* Task brief: Go through the data and count each line that has the string "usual". Give that count alone.

* Stored data:
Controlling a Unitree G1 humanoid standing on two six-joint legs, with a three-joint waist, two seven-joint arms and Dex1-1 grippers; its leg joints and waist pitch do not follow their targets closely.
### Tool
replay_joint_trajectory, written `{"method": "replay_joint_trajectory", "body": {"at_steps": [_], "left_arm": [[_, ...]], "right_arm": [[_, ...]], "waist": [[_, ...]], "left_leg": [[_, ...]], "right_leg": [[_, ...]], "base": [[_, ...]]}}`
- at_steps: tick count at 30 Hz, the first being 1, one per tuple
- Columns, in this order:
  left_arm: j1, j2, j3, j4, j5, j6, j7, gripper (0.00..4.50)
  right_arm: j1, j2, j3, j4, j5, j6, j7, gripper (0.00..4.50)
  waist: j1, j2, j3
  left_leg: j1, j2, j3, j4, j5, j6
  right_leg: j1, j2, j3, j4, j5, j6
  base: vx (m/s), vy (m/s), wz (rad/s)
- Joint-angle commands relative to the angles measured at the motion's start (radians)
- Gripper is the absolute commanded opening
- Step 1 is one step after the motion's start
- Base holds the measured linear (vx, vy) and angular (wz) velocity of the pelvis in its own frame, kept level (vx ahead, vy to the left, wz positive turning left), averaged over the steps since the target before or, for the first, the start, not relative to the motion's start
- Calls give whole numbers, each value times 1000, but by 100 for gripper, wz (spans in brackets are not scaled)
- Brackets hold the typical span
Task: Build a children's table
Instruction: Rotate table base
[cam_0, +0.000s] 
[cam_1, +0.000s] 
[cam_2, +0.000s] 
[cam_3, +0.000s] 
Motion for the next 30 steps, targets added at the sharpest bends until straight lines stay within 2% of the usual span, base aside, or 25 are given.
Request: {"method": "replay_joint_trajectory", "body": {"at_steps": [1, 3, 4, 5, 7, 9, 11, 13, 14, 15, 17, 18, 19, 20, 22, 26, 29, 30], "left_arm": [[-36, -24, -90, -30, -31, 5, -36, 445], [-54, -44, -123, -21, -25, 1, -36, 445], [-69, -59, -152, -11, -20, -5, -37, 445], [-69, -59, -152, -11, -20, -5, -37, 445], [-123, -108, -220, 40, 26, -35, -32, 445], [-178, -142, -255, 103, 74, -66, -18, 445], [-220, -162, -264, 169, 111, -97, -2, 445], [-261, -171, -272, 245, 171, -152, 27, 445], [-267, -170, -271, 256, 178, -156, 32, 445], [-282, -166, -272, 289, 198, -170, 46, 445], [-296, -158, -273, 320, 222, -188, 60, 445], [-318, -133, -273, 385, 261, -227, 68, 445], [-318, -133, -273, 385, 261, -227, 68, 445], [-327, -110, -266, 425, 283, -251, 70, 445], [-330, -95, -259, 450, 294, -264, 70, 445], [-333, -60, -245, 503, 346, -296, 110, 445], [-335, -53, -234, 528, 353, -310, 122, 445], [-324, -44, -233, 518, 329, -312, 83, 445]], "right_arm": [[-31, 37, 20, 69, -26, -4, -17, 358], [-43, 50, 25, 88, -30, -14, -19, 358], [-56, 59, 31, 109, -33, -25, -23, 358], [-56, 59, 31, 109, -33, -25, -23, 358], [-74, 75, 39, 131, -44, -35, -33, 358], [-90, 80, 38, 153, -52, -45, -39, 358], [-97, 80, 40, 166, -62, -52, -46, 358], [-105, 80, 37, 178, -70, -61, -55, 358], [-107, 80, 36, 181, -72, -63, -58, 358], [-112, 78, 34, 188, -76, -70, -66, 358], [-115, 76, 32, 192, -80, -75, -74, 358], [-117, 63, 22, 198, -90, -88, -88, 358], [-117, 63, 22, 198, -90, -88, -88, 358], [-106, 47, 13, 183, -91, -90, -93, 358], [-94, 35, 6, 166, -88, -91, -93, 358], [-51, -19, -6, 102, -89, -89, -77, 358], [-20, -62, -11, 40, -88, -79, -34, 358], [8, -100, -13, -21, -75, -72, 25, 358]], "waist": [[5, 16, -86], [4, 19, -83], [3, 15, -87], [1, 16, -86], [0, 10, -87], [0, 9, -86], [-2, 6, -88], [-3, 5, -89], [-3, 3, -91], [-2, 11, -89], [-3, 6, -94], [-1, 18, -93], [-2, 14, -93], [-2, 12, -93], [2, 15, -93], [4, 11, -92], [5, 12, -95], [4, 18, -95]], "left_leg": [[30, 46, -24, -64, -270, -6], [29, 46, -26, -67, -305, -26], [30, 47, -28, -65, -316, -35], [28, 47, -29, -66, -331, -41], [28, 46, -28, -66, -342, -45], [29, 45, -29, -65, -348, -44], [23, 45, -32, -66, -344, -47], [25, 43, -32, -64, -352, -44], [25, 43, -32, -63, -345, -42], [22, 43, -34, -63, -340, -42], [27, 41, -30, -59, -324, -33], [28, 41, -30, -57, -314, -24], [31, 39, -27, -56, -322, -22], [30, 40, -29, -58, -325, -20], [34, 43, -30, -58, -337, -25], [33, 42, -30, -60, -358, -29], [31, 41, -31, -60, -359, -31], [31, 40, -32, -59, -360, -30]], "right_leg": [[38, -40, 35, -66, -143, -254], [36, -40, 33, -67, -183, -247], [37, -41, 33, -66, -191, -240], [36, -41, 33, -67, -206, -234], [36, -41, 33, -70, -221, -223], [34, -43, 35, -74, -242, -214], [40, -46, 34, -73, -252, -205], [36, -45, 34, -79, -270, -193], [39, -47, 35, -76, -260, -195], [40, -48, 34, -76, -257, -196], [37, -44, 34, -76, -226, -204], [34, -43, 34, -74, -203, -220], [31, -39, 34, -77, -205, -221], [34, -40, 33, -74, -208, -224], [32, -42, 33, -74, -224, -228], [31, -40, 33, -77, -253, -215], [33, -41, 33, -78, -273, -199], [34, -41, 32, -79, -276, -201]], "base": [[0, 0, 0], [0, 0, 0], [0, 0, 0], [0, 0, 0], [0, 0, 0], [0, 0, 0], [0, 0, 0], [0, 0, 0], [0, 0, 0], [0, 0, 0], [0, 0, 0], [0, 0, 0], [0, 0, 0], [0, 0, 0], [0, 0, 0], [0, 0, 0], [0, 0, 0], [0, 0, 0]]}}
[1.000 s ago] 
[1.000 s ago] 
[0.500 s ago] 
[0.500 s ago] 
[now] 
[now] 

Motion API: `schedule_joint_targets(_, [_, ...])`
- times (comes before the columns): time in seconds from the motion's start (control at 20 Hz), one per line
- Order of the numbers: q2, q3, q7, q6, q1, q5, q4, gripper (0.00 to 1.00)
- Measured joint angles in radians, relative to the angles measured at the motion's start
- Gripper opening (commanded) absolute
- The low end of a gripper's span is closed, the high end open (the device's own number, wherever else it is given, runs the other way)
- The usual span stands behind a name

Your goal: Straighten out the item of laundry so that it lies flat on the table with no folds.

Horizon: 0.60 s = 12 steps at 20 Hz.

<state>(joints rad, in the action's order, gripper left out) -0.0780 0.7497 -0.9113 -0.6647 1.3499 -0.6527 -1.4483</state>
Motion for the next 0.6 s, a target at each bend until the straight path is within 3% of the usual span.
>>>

* Task solution: 3